● TASK INSTRUCTIONS
Look below for the line holding "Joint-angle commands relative" and the line holding "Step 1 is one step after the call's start". Repeat those two and everything between, exactly.

● DATA
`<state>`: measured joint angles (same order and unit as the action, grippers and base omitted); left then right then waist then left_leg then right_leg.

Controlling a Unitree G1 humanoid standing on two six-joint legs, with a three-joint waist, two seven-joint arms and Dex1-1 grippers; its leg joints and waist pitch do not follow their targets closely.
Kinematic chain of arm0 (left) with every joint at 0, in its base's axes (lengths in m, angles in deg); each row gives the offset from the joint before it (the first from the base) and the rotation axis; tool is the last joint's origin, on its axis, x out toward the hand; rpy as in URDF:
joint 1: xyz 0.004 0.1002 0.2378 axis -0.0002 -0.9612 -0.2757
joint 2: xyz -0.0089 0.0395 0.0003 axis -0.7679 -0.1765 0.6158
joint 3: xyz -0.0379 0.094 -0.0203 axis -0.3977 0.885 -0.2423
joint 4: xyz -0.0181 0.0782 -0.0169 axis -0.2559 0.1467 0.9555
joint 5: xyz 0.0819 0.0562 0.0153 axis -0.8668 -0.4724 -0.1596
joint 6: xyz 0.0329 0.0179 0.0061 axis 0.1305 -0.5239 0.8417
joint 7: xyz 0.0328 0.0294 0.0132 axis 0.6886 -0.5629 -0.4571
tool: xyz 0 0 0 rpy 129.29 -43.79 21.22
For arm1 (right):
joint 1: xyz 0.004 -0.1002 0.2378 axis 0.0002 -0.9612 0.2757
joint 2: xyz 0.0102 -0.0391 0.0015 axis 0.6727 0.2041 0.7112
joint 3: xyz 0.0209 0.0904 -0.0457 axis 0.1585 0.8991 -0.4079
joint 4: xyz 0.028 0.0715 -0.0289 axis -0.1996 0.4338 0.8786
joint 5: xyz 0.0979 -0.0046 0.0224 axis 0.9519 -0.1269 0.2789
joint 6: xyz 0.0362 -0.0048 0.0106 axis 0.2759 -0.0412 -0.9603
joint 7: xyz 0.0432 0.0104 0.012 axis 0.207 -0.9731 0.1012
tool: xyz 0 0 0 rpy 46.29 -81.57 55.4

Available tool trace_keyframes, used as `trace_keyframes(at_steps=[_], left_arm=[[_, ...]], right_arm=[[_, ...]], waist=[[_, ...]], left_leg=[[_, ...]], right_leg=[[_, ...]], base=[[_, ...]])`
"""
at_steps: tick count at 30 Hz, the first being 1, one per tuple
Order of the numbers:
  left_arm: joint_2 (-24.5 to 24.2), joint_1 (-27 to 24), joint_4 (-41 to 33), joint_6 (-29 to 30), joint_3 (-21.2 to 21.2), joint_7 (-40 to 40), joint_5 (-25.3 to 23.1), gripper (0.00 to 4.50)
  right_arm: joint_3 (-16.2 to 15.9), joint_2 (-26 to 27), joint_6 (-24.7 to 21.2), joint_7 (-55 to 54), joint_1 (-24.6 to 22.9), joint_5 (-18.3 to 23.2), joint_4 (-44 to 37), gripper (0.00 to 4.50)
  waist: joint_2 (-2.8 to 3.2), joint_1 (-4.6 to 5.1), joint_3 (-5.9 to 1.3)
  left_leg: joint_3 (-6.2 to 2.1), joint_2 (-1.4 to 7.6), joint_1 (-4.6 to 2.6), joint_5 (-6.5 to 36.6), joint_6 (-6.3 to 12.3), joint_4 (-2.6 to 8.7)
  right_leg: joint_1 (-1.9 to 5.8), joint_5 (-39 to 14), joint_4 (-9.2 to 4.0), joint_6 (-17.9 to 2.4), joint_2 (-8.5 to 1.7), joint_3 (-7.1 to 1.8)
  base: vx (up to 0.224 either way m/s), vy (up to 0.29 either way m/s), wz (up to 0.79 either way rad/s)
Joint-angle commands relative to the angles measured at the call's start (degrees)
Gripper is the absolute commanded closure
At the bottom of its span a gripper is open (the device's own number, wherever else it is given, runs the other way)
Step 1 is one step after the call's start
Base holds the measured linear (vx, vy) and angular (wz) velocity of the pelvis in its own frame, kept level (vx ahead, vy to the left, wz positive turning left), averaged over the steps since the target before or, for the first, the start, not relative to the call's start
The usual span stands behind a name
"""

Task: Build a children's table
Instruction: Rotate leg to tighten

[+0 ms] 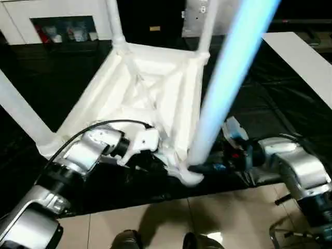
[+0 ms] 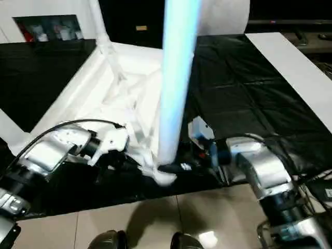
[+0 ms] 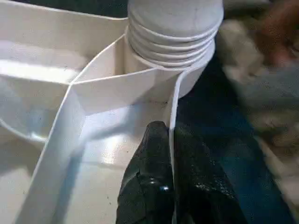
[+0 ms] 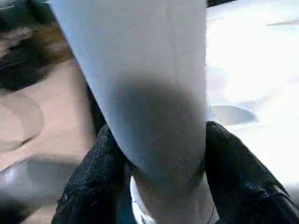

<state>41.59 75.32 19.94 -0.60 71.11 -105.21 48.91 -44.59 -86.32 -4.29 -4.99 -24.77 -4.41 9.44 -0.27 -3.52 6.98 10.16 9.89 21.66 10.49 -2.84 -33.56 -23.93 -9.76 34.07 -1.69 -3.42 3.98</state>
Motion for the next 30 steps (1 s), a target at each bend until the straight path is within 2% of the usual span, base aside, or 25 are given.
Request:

● ANSWER FOR THE TASK
Joint-angle commands relative to the angles measured at the call's start (degrees)
Gripper is the absolute commanded closure
At the bottom of its span a gripper is open (the device's own number, wherever else it is given, runs the other way)
Step 1 is one step after the call's start

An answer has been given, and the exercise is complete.